====== SQL Transaction Anomalies — Concurrency Problems in Databases ======
> A comprehensive guide to the 5 anomalies that occur when multiple transactions run concurrently, with real-world examples and solutions.
----
===== Table of Contents =====
- [[#1_dirty_read|1. Dirty Read]]
- [[#2_non-repeatable_read|2. Non-repeatable Read]]
- [[#3_phantom_read|3. Phantom Read]]
- [[#4_lost_update|4. Lost Update]]
- [[#5_write_skew|5. Write Skew]]
- [[#6_isolation_levels_summary|6. Isolation Levels Summary]]
----
===== 1. Dirty Read =====
==== What is it? ====
Transaction A reads data that Transaction B has **modified but not yet committed**. If B rolls back, A has been working with a value that never officially existed — known as "phantom data".
> **Important:** At the default isolation level (`READ COMMITTED`), A still sees the **original** value — B's uncommitted changes are invisible.
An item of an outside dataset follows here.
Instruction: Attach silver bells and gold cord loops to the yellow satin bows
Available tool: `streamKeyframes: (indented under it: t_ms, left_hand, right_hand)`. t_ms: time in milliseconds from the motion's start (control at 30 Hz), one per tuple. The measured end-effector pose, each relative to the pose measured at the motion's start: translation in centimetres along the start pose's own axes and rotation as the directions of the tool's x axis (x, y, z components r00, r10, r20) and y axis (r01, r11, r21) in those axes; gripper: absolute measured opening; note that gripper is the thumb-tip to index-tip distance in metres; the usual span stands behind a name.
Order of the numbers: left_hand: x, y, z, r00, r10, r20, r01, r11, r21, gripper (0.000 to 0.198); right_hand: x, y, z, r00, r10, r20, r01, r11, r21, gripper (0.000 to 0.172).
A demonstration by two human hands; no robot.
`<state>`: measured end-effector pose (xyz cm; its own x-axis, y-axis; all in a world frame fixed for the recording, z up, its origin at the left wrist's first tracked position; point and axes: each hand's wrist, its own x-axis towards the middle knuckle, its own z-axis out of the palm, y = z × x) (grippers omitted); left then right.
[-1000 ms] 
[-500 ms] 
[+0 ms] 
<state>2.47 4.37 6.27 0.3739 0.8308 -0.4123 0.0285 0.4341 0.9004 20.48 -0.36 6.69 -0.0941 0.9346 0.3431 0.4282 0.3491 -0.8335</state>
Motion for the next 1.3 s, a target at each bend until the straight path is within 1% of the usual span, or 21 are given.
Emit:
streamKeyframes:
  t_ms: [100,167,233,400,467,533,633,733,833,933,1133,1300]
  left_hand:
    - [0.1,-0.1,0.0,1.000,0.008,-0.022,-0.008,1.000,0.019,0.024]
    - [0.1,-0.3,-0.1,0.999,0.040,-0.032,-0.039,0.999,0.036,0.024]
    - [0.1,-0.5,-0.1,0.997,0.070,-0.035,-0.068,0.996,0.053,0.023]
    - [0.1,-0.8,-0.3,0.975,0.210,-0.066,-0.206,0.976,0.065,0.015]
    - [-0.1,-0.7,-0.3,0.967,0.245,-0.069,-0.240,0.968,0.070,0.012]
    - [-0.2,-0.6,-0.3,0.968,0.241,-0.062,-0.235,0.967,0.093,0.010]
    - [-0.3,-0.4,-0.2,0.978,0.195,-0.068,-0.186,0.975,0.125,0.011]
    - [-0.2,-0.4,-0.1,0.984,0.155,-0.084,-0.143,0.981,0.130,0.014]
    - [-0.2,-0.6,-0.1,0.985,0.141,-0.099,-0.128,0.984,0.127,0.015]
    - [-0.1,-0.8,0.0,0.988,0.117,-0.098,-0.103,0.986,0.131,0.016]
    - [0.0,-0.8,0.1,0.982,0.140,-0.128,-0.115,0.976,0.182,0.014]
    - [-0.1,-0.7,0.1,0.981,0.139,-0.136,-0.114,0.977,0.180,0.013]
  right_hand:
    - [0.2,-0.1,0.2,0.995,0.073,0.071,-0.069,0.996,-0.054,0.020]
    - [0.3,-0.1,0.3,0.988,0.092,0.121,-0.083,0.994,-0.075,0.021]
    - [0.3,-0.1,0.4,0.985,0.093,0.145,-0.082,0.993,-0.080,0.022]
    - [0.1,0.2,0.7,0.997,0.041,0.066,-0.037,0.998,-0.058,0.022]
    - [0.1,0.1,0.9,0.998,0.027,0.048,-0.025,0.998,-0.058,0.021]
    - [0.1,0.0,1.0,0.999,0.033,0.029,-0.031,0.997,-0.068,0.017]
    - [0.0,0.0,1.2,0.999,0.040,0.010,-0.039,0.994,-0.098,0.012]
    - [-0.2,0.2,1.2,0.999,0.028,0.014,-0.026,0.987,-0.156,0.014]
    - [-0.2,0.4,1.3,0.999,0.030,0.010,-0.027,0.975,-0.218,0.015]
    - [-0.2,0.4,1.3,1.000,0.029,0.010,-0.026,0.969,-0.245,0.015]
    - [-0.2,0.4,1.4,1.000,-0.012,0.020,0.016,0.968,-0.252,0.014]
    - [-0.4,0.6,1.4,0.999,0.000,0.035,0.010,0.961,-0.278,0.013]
Dirty reads only occur when using `READ UNCOMMITTED`.
==== Real-world Example ====
Alice's account has `balance = 100`. B is transferring money and changes it to 200 but hasn't committed yet.
^ Step ^ Txn A ^ Txn B ^ DB (balance) ^
| 1 | | Modify 100 → 200 (not committed) | 100 *(B holds: 200)* |
| 2 | Read → sees **200** (dirty!) | | 100 |
| 3 | | **ROLLBACK** → reverts to 100 | 100 |
| 4 | A is using 200 — **wrong!** 200 never officially existed | | 100 |
==== Why is it wrong? ====
B rolled back, so 200 was erased from history. But A already read and used 200 — A is working with invalid data.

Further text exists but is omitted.